According to the law, the domestic helper is entitled to a weekly rest day as determined by the executive regulations of this law. The helper may be employed on his or her weekly rest day but in this case he/she is entitled to an alternative rest day or a cash equivalent to that day, and the helper’s daily rest must not be less than 12 hours per day, subject to a minimum of at least eight continuous hours’ rest.

The annual leave should not be less than 30 paid days for each year, and if the domestic helper is asked to work during all or part of his/her annual leave, and the period is not carried over to the following year, the employer must grant the helper the wages plus a leave allowance equal to his/her wages for the days he/she worked in that period, bearing in mind that the domestic helper may not be asked to work during his/her annual leave more than once during two consecutive years.

If the domestic helper wishes to travel to the home country to spend his/her annual leave, the employer shall pay the value of a two-way ticket once for every two years, and if the two parties agree to terminate or not renew the employment contract after the annual leave, the employer shall pay for a one-way ticket only.

The law grants the domestic helper the right to transfer to a new employer, provided that all contractual requirements specified in the contract are fulfilled, taking into account the rights of the original employer, and in accordance with the conditions and procedures in force by the ministry, and the employer shall not be bound by the expenses of the helper returning to his/her country if he/she joins another job, in accordance with the provisions of this Law and its Executive Regulations.

Disputes Settlement

According to the law, in the event of a dispute between the employer and the domestic helper and the inability to settle it amicably, it must be referred to MoHRE, which has the right to take a decision. If an amicable settlement is not possible within the specified period, the dispute shall be referred to the competent court.

Care and Safety Are a Priority

The law obliges both parties to the contract with the approved occupational health and safety requirements and health prevention methods in accordance with the provisions of the executive regulations of this law and any other legislation in force in the country.
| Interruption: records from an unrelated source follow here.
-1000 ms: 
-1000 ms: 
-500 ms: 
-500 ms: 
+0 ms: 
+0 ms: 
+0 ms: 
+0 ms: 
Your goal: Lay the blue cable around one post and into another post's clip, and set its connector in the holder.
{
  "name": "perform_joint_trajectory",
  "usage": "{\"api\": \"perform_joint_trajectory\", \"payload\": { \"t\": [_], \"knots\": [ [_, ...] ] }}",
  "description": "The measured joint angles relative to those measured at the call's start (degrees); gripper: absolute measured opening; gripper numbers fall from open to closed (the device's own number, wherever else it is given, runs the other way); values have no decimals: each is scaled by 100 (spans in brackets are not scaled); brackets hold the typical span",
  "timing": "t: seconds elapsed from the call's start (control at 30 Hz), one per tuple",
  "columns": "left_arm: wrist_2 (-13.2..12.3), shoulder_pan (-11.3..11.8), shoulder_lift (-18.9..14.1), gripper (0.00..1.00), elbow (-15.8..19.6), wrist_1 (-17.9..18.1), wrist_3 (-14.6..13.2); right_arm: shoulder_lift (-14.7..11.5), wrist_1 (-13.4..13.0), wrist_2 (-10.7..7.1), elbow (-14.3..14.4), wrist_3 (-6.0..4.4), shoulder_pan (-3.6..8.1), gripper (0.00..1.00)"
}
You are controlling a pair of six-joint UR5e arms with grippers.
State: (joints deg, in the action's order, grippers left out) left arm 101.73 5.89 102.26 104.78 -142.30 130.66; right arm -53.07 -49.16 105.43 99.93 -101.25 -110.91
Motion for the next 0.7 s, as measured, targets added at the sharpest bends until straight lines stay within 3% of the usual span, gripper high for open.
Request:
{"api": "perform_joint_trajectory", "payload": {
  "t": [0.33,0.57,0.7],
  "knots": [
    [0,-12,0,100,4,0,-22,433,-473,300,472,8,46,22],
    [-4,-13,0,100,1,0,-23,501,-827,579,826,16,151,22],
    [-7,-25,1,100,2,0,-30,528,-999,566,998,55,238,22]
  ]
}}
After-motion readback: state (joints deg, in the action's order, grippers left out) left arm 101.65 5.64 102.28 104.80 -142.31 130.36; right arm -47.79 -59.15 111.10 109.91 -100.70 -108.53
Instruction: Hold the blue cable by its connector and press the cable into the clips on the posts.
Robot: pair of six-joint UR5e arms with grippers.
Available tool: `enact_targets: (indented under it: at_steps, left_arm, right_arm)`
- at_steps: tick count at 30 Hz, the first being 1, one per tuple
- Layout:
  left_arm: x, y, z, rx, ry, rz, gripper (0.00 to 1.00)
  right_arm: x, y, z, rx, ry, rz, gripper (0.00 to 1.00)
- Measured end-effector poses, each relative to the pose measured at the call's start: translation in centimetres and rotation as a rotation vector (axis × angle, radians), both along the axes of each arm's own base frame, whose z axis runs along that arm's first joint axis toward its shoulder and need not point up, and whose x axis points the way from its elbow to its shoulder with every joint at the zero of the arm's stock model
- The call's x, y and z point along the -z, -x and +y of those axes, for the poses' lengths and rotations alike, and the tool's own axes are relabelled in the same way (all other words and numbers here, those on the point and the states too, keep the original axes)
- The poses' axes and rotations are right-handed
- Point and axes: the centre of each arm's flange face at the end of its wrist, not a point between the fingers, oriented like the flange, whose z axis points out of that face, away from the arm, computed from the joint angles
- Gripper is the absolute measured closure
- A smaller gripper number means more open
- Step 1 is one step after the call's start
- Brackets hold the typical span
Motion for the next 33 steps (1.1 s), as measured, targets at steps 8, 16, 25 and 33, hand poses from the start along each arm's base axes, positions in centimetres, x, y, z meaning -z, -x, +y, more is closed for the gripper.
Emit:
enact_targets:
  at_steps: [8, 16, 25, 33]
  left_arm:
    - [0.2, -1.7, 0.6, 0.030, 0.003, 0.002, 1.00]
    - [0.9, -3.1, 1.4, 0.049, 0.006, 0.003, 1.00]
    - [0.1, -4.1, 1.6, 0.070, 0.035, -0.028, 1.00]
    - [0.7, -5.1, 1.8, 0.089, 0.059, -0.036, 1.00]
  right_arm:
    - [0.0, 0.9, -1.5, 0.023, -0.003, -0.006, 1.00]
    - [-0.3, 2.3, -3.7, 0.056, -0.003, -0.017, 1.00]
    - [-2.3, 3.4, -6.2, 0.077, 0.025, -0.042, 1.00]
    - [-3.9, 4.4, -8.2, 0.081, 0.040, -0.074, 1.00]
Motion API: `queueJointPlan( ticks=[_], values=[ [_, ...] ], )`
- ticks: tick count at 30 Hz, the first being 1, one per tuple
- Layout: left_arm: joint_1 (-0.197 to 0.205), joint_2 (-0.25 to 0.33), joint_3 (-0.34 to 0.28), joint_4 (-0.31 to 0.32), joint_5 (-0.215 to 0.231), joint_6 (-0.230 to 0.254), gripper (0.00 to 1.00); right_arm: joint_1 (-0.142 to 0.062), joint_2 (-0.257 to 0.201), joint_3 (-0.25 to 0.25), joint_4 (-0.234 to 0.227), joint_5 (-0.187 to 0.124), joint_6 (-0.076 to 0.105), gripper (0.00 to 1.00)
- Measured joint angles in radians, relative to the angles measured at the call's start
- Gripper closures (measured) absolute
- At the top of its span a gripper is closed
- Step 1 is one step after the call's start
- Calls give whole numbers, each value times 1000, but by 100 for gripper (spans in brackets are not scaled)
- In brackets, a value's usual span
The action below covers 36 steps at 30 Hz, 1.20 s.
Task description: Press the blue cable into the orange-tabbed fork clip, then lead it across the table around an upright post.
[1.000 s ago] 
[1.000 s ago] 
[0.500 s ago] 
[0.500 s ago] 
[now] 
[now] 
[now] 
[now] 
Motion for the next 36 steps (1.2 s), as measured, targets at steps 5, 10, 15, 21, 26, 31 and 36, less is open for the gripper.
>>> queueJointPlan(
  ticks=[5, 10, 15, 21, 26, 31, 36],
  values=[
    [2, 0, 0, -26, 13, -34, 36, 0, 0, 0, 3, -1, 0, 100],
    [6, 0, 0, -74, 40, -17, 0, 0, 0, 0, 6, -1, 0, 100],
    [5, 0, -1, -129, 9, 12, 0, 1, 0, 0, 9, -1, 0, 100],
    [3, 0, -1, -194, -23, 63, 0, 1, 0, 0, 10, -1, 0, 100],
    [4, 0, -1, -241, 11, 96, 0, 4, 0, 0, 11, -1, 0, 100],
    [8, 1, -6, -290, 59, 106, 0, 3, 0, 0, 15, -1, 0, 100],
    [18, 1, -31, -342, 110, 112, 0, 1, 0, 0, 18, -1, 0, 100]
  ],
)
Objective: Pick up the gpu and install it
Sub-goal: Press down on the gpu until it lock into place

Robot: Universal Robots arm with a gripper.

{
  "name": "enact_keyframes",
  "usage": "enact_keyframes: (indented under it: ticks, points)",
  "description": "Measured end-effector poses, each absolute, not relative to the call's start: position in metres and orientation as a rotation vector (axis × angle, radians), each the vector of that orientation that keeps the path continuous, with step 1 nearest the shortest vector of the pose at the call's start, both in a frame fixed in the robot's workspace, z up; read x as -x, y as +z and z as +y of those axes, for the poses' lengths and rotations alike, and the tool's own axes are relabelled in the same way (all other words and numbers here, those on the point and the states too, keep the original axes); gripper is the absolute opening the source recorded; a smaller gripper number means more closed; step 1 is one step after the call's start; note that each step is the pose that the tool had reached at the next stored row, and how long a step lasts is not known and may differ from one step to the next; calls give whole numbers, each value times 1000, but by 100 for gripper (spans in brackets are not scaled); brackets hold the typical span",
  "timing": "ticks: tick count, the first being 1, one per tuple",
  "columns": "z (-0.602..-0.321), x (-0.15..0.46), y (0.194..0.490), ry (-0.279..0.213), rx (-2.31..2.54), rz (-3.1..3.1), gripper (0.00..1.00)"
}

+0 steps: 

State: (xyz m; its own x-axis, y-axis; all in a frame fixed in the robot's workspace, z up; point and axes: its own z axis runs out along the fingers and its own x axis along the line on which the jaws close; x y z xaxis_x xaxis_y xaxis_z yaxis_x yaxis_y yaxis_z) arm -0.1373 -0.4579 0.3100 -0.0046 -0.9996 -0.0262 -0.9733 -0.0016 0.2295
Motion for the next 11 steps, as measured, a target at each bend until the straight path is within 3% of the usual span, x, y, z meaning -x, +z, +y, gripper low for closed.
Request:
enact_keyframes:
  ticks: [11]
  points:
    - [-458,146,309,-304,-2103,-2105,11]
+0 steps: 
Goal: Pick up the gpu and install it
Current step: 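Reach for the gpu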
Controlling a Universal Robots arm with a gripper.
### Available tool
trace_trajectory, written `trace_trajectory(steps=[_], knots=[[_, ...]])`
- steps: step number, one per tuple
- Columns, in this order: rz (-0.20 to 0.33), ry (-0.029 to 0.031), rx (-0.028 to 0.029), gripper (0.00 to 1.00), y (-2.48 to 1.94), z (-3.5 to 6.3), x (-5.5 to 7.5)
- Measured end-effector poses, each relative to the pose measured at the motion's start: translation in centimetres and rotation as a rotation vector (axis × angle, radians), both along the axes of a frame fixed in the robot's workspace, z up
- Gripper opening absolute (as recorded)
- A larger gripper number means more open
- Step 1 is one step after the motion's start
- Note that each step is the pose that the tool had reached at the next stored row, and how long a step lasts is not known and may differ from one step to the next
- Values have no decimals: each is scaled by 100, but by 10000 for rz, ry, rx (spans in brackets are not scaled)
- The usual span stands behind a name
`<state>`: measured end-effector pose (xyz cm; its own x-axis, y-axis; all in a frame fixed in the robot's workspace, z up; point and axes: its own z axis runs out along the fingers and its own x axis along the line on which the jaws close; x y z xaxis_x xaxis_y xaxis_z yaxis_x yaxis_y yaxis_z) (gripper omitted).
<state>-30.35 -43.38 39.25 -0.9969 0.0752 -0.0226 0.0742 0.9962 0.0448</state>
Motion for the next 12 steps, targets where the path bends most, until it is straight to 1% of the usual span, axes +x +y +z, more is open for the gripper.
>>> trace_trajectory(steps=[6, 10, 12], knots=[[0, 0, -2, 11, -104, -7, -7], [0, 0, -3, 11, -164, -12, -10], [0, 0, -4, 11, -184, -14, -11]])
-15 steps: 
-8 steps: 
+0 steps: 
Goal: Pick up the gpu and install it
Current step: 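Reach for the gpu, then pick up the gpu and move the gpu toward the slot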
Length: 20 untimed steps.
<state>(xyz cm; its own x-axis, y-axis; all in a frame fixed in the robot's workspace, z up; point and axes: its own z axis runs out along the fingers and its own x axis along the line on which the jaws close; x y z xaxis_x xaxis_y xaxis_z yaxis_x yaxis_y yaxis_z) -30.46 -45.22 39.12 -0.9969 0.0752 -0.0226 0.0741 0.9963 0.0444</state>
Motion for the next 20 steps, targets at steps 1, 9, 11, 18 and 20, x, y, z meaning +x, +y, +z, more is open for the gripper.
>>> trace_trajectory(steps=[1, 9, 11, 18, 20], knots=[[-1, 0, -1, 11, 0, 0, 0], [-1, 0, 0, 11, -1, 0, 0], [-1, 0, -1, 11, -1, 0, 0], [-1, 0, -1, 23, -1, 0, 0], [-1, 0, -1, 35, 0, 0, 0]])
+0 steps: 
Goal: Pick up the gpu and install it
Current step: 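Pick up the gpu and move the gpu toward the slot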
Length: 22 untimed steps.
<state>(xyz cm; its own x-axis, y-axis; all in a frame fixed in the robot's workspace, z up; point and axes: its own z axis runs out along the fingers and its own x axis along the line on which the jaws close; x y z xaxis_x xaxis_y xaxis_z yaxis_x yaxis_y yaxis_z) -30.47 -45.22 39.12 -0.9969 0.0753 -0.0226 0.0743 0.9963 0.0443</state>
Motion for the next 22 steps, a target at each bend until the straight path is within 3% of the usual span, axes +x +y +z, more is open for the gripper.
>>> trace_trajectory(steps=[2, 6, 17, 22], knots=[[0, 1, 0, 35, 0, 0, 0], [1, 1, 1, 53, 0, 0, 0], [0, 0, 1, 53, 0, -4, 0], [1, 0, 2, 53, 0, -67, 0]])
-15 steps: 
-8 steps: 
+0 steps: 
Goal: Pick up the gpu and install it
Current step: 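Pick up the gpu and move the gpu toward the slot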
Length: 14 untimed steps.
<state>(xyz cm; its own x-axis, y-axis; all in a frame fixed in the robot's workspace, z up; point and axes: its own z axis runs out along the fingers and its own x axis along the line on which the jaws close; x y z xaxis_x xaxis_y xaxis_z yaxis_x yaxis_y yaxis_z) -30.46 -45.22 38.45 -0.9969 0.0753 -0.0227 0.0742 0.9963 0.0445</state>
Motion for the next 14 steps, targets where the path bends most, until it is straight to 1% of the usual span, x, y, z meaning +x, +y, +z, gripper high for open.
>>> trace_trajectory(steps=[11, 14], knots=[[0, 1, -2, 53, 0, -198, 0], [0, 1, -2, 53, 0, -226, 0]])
The law stipulates that the contract is concluded between the office of domestic helpers’ recruitment and the employer to regulate the obligations related to the recruitment of the domestic helper, provided that the contract includes in particular the period specified for the implementation of the recruitment procedures and the conditions specified by the employer for the domestic helper whom the office is entrusted to recruit, in addition to the basic rights and obligations that the employer is obligated by towards the helper, especially the type of work, the wages and the financial obligations necessary for the travel of the domestic helper from his/her home country to the UAE, and in return for the services.

The Law allows the employer to refuse to employ the domestic helper if the recruitment office violates the terms agreed upon in the contract. In this case, the provisions stipulated in the executive regulations of this Law and any relevant decisions issued by the ministry regarding the provision of an alternative domestic helper or reimbursement of recruitment fees to the employer should be applied, without prejudice to the right of the employer to demand compensation from the recruitment office for any damage that the employer may incur as a result of the contract breach.